=== Section Start ===

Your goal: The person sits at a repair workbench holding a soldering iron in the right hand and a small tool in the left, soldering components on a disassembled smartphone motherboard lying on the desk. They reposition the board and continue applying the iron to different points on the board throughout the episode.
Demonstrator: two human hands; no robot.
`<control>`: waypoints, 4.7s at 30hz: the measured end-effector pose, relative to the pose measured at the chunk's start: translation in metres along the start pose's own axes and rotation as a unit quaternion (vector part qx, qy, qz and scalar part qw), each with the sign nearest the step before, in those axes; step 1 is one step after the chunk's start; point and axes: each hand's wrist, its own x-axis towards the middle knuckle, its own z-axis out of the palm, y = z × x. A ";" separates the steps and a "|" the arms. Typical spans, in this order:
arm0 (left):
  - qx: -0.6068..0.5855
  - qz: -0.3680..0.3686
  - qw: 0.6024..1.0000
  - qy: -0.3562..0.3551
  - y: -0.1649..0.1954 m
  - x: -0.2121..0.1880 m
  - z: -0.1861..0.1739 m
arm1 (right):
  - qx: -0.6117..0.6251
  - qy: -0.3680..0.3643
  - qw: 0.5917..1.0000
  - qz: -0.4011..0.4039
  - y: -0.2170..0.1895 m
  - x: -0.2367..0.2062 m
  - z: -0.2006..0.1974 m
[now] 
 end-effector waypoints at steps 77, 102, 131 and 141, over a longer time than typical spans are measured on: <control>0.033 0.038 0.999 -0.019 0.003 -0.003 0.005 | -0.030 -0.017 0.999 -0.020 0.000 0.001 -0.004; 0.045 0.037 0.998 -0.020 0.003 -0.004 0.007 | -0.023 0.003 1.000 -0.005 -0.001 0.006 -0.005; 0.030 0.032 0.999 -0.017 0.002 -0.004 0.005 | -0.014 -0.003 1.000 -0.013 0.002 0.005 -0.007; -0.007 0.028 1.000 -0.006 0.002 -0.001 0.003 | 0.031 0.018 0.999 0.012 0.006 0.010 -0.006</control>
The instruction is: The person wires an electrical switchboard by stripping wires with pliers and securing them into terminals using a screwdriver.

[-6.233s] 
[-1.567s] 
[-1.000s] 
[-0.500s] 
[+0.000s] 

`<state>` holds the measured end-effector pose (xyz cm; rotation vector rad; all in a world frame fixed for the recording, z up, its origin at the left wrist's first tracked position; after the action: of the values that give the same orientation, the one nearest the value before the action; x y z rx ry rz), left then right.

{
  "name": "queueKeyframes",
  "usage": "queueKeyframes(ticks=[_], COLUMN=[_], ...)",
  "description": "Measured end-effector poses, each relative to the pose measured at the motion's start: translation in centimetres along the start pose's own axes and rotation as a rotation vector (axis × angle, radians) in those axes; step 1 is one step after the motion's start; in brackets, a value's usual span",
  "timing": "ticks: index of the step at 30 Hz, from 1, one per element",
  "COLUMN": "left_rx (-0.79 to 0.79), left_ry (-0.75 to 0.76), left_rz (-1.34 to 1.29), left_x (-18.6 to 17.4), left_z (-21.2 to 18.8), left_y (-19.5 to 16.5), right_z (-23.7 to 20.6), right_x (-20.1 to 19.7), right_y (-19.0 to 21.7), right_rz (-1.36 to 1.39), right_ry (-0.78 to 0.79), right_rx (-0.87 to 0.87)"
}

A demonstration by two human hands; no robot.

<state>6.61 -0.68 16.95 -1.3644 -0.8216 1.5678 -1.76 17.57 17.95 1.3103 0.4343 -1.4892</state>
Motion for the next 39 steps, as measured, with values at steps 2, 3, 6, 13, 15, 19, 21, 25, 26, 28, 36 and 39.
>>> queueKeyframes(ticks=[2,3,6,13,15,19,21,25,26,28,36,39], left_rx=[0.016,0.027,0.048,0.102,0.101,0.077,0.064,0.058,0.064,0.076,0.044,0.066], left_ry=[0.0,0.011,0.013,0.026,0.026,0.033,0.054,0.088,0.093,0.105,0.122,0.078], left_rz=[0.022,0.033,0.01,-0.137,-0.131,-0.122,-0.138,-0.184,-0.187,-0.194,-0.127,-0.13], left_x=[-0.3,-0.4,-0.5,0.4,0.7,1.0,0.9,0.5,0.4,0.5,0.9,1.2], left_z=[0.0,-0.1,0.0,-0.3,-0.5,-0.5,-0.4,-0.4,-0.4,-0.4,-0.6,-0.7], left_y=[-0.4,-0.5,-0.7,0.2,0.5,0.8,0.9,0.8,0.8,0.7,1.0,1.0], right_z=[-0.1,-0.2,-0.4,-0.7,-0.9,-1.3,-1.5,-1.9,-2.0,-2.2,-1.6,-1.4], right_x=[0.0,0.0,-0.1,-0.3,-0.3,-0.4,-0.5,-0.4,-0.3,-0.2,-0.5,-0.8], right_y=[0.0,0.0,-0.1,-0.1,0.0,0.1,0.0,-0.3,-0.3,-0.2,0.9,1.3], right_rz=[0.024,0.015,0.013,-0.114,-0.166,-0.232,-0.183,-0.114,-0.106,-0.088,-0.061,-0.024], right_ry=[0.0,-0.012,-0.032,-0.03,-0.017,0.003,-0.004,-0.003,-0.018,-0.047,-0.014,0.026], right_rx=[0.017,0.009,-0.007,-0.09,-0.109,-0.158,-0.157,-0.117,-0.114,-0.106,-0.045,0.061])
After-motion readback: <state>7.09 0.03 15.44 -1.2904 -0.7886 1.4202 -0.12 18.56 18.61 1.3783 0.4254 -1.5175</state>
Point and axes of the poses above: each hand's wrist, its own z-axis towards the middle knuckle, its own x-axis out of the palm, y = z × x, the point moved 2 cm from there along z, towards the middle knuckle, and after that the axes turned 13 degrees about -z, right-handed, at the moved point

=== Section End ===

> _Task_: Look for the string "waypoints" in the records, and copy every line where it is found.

> _Written answer_:
`<control>`: waypoints, 4.7s at 30hz: the measured end-effector pose, relative to the pose measured at the chunk's start: translation in metres along the start pose's own axes and rotation as a unit quaternion (vector part qx, qy, qz and scalar part qw), each with the sign nearest the step before, in those axes; step 1 is one step after the chunk's start; point and axes: each hand's wrist, its own x-axis towards the middle knuckle, its own z-axis out of the palm, y = z × x. A ";" separates the steps and a "|" the arms. Typical spans, in this order:
 end-effector waypoints at steps 77, 102, 131 and 141, over a longer time than typical spans are measured on: <control>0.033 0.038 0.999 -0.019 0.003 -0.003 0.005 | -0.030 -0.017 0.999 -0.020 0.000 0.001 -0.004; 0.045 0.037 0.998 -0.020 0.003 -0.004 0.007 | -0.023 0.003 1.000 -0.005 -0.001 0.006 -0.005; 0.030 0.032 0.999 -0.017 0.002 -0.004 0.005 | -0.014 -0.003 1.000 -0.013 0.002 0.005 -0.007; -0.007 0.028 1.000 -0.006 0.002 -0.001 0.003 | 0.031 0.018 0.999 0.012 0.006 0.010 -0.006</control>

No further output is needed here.